▶ [WHAT TO WORK ON]: From the listing below, reproduce exactly the lines starting with the one with "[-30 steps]" and going on through the one with "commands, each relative", both ends kept. No picture is copied.

▶ [DATA TO USE]:
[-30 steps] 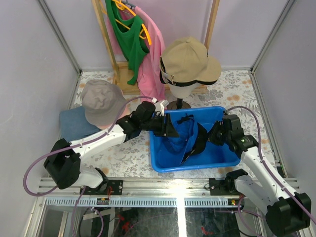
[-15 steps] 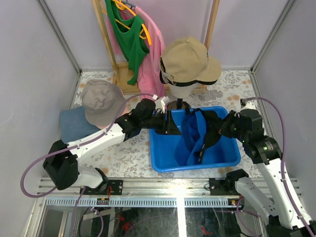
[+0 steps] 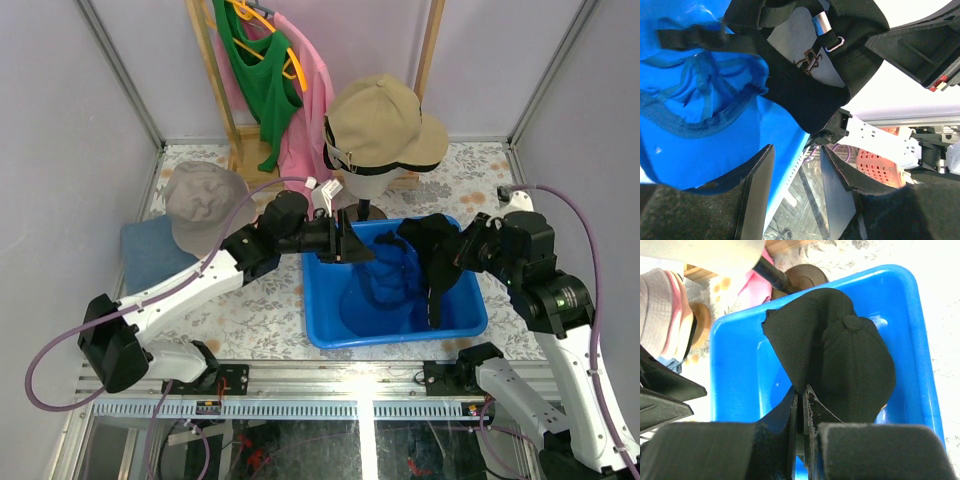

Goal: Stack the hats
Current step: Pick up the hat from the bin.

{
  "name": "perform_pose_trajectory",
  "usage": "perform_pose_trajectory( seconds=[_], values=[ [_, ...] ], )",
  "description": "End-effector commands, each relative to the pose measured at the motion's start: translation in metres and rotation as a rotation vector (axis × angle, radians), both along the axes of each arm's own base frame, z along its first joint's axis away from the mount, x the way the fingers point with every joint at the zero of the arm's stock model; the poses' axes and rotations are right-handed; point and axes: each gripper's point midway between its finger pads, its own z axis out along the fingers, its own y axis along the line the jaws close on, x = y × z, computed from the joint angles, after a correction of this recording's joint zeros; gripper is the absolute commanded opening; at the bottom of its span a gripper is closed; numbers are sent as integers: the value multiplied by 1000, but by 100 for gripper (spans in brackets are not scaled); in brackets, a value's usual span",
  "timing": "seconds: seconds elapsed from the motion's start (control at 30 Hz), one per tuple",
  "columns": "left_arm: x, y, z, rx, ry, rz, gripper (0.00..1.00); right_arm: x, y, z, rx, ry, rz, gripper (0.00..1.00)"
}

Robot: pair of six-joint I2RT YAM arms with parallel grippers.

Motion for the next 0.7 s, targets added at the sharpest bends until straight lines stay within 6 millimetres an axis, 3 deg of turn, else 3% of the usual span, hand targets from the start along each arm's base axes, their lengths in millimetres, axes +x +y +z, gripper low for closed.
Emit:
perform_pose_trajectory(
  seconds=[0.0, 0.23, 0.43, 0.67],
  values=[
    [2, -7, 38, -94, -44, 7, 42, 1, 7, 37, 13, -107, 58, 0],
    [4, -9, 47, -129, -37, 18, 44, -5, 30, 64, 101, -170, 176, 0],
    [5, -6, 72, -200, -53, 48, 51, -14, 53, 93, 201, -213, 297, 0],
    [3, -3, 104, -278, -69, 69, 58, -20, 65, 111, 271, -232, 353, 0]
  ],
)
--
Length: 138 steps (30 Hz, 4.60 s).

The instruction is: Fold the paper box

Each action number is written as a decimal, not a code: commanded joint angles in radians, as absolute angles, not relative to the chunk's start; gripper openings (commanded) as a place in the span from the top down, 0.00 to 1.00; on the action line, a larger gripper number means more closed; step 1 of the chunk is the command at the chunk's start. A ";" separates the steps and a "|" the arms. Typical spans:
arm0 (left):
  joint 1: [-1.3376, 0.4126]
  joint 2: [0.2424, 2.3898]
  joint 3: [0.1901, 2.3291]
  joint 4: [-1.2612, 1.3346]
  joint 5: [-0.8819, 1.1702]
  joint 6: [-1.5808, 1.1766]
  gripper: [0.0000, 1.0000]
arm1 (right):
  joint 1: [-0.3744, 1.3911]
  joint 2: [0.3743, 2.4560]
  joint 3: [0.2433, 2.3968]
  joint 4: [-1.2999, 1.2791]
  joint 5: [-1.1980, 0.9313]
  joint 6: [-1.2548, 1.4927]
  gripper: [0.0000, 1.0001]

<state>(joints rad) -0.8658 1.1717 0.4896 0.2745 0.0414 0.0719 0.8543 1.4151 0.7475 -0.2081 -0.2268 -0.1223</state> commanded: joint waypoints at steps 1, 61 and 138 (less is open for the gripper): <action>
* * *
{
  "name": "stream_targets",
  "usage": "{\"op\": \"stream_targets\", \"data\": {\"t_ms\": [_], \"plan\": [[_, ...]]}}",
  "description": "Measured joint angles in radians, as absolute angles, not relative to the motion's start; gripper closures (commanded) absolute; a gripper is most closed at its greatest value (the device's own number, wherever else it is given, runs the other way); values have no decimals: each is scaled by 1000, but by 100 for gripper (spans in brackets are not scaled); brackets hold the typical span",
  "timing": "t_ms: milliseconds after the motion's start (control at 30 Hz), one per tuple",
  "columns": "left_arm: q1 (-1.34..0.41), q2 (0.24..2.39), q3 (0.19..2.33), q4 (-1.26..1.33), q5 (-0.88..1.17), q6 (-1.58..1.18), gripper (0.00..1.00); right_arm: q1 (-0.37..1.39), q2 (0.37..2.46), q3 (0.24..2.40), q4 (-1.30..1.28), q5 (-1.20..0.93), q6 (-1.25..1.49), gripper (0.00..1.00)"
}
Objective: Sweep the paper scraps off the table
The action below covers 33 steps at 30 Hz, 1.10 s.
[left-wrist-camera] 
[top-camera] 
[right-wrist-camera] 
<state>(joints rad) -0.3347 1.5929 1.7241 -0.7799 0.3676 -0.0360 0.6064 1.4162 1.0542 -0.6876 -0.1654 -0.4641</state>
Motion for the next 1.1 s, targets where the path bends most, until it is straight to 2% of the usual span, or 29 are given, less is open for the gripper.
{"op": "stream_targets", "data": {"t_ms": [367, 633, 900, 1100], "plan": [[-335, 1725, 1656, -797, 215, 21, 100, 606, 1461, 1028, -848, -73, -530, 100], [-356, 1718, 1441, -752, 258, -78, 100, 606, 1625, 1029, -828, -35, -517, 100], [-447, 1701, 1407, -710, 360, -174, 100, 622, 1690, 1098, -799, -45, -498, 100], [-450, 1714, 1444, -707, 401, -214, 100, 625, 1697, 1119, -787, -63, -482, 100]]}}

▶ [SOLUTION TO THIS PROBLEM]:
[-30 steps] 
[-15 steps] 
[+0 steps] 

Goal: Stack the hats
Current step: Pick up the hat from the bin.

{
  "name": "perform_pose_trajectory",
  "usage": "perform_pose_trajectory( seconds=[_], values=[ [_, ...] ], )",
  "description": "End-effector commands, each relative to the pose measured at the motion's start: translation in metres and rotation as a rotation vector (axis × angle, radians), both along the axes of each arm's own base frame, z along its first joint's axis away from the mount, x the way the fingers point with every joint at the zero of the arm's stock model; the poses' axes and rotations are right-handed; point and axes: each gripper's point midway between its finger pads, its own z axis out along the fingers, its own y axis along the line the jaws close on, x = y × z, computed from the joint angles, after a correction of this recording's joint zeros; gripper is the absolute commanded opening; at the bottom of its span a gripper is closed; numbers are sent as integers: the value multiplied by 1000, but by 100 for gripper (spans in brackets are not scaled); in brackets, a value's usual span",

That finishes the answer to the exercise.